'Warne among least-trusted Aussies'
Shane Warne and the US-born chief of Australia's biggest phone company have been named among the nation's least-trusted people, just ahead of ex-Guantanamo Bay inmate David Hicks.cricket Updated: Jun 19, 2008 15:37 IST
Cricket great Shane Warne and the US-born chief of Australia's biggest phone company have been named among the nation's least-trusted people, just ahead of ex-Guantanamo Bay inmate David Hicks.
Medical researchers and children's entertainment group The Wiggles topped the trust list, with Bali bombing burns treatment pioneer Fiona Wood taking top slot for the fourth year running, publisher Readers Digest said.
"The only person who'd knock her off the top is Mother Teresa, and she's dead," said list demographer Bernard Salt.
Warne, who retired from test cricket last year with a record 708 wickets, came 95th in the list of 100 names, alongside Telstra CEO Sol Trujillo, who has had a rocky tenure at the head of the telecommunications giant.
Throughout his cricketing career Warne attracted as much controversy off the field as he did on it, with suspension for passing tips to an Indian bookmaker and the breakup of his marriage over extramarital affairs and phone text scandals.
Acknowledged as one of the finest leg spin bowlers the world has seen, Warne also served a ban for testing positive to a prohibited diuretic and in 1999 was charged with bringing the game into disrepute after criticising Sri Lanka's captain.

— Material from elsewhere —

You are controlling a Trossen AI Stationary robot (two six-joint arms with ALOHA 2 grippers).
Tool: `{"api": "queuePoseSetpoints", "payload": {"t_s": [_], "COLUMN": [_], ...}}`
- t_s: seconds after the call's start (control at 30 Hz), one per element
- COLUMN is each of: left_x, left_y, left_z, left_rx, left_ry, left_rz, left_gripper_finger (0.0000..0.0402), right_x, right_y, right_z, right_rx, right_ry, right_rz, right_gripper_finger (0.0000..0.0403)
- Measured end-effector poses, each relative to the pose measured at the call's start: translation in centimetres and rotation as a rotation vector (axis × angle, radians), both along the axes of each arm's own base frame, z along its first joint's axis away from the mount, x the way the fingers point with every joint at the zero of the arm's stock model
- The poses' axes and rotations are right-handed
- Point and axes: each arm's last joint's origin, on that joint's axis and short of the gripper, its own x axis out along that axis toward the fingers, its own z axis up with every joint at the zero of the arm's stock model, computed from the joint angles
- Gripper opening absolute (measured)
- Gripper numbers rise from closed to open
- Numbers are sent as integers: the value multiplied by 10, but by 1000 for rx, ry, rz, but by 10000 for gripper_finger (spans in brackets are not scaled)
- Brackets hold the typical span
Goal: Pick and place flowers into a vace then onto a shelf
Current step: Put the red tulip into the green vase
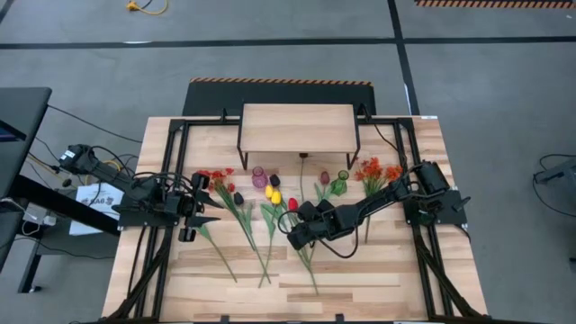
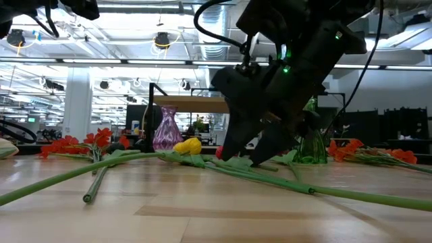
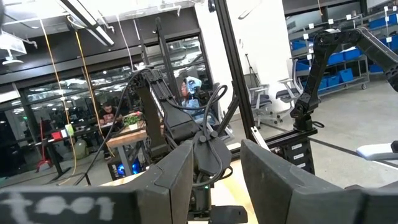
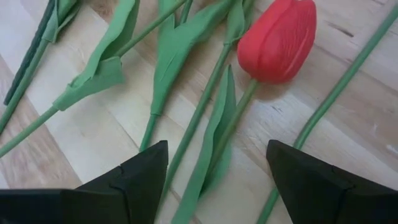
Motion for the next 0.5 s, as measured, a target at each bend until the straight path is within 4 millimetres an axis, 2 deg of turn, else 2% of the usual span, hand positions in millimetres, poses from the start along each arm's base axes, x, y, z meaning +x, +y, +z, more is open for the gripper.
{"api": "queuePoseSetpoints", "payload": {"t_s": [0.5], "left_x": [0], "left_y": [0], "left_z": [0], "left_rx": [0], "left_ry": [0], "left_rz": [0], "left_gripper_finger": [126], "right_x": [-2], "right_y": [-2], "right_z": [-1], "right_rx": [-6], "right_ry": [27], "right_rz": [-8], "right_gripper_finger": [134]}}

Joining Warne in the trust basement was David Hicks, a former kangaroo skinner and Afghanistan militant recruit released from Guantanamo Bay and later an Australian prison last year.
Centre-left Labor Prime Minister Kevin Rudd came 62nd, the highest position for a politician.
The most trusted included national television stars, US-based singer and actor Olivia Newton-John and the Australian-born Princess Mary of Denmark, who met her Danish Prince husband in a Sydney pub.